Source data
--- START ---
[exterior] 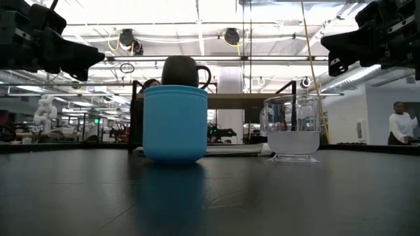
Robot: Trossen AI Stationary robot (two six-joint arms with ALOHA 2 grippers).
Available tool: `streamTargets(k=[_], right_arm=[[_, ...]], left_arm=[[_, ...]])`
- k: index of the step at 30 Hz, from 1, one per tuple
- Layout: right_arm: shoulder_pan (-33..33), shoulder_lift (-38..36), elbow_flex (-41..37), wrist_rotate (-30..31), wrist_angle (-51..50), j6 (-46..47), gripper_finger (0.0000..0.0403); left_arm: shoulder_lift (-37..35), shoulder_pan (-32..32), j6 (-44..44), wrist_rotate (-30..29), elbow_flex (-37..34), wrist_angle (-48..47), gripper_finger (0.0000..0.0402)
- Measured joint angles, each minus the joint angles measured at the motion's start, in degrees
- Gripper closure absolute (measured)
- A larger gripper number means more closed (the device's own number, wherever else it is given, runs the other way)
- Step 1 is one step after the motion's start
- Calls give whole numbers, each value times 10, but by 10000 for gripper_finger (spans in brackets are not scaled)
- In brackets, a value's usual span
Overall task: Stack small to large cups/mugs on shelf
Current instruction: Put the blue mug on the shelf
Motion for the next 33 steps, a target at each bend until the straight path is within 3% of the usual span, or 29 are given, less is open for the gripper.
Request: streamTargets(k=[15,26,33], right_arm=[[0,0,0,0,10,-102,403],[0,0,3,3,76,-76,402],[0,1,48,31,12,-66,357]], left_arm=[[0,0,2,0,0,-3,293],[0,0,2,0,0,-5,293],[0,0,7,0,0,-2,293]])
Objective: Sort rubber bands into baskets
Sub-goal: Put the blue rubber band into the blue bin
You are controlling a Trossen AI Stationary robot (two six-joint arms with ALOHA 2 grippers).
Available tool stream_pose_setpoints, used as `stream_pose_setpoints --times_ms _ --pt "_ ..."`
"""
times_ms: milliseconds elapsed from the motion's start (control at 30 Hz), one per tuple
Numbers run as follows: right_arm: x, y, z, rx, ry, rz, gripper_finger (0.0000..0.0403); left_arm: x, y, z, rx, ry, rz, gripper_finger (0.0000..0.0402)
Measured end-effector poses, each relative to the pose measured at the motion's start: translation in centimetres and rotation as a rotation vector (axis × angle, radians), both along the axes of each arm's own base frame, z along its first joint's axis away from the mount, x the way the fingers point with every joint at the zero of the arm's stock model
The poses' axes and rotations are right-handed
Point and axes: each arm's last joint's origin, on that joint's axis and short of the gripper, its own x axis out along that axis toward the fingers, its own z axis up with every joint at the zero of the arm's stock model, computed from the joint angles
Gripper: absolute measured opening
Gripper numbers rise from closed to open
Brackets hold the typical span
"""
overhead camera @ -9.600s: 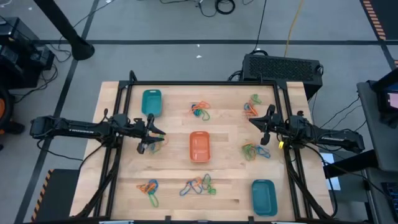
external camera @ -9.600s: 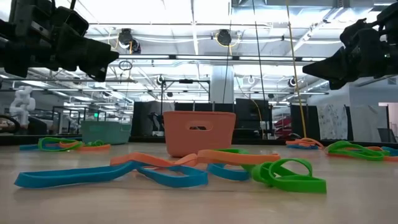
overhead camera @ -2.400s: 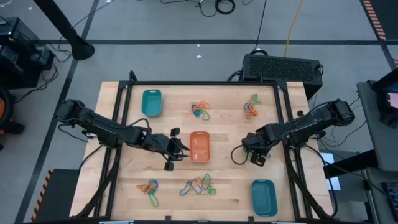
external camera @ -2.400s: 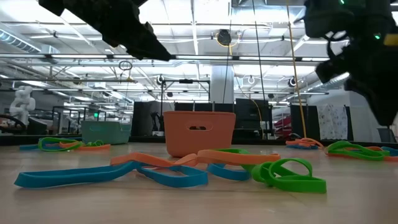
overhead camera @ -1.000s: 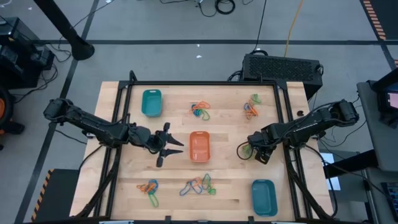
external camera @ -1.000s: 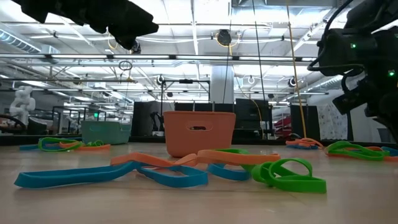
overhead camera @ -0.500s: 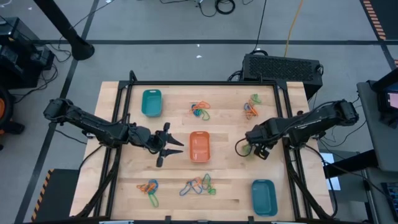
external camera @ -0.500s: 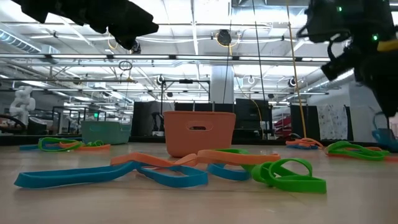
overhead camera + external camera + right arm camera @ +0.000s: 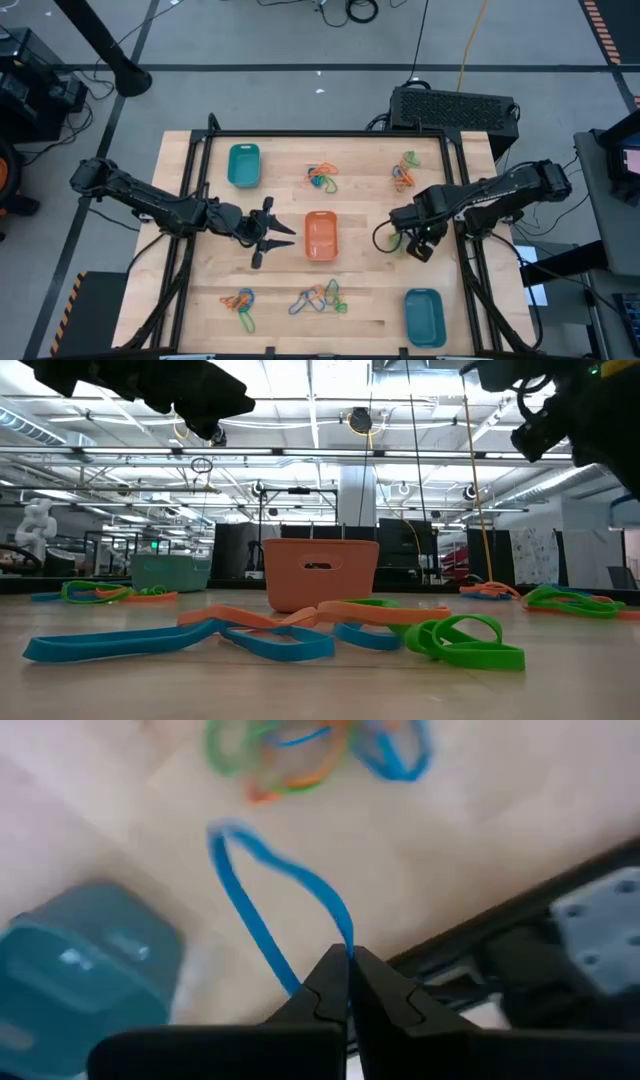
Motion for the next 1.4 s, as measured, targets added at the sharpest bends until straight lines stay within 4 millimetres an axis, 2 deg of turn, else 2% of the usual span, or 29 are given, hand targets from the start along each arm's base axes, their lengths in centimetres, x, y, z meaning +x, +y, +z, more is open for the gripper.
stream_pose_setpoints --times_ms 200,400,633,800,933,1067,1233,1400 --pt "0.9 3.1 -0.5 0.116 -0.066 -0.013 0.0 0.0 0.0 0.0 0.001 0.003 0.001 0.0128" --pt "1.1 7.0 -0.8 0.194 -0.098 -0.075 0.0 -0.1 0.0 -0.3 0.007 0.028 0.002 0.0128" --pt "-0.2 12.0 -0.5 0.26 -0.136 -0.189 0.0 0.2 -0.4 -1.2 -0.065 0.097 0.016 0.0128" --pt "-1.6 14.6 -1.5 0.197 -0.093 -0.255 0.0 1.0 -0.5 -0.8 -0.047 0.07 0.031 0.0128" --pt "-1.9 15.8 -2.9 0.153 -0.021 -0.29 0.0 1.4 -0.6 -0.6 -0.037 0.064 0.052 0.0128" --pt "-1.3 16.4 -3.5 0.177 -0.033 -0.299 0.0 1.5 -0.6 -1.0 -0.036 0.081 0.058 0.0128" --pt "-0.9 16.8 -3.4 0.217 -0.057 -0.34 0.0006 1.6 -0.6 -1.2 -0.032 0.093 0.059 0.0128" --pt "-0.9 16.8 -3.4 0.206 -0.039 -0.372 0.0031 1.6 -0.6 -1.3 -0.034 0.102 0.047 0.0128"
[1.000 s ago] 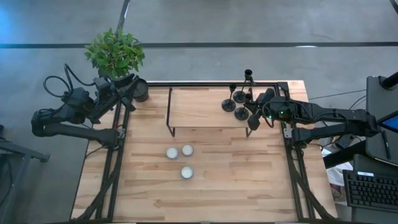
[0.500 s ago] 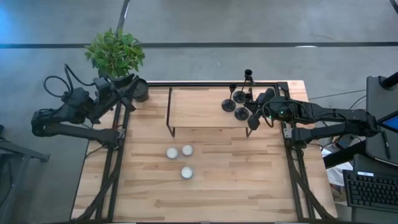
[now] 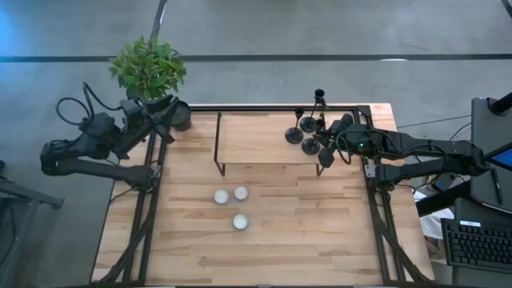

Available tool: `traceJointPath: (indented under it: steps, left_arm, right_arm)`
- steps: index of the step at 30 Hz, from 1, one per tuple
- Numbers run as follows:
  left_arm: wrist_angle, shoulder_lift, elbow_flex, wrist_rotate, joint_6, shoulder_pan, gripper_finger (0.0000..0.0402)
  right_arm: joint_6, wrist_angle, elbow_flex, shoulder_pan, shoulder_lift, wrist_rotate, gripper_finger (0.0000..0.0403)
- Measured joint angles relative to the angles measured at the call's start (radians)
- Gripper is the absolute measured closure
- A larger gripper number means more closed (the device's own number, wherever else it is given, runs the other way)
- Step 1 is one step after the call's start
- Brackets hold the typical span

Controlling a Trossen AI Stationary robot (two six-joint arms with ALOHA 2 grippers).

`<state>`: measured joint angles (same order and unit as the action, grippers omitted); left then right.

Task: Pick & Place candle stick holders
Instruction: Put the black candle holder on the shelf, then put the pink scented candle on the shelf

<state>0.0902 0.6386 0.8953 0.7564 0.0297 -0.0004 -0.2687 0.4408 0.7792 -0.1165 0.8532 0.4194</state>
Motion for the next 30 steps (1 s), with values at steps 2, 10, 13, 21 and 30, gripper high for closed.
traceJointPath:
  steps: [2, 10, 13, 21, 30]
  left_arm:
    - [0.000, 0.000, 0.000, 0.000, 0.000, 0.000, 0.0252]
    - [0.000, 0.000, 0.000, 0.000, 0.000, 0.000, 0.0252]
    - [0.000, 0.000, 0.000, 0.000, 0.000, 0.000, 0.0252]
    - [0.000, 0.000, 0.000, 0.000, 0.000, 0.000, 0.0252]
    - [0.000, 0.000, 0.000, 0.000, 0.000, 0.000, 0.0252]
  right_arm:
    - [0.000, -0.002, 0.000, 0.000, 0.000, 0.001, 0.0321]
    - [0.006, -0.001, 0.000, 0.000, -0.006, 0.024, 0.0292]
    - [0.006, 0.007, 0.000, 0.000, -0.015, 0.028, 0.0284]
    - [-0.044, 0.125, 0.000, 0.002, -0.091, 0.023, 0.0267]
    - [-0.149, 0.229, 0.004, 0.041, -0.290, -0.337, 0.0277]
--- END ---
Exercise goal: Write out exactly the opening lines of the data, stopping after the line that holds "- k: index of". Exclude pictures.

Reply:
[exterior] 
Robot: Trossen AI Stationary robot (two six-joint arms with ALOHA 2 grippers).
Available tool: `streamTargets(k=[_], right_arm=[[_, ...]], left_arm=[[_, ...]])`
- k: index of the step at 30 Hz, from 1, one per tuple

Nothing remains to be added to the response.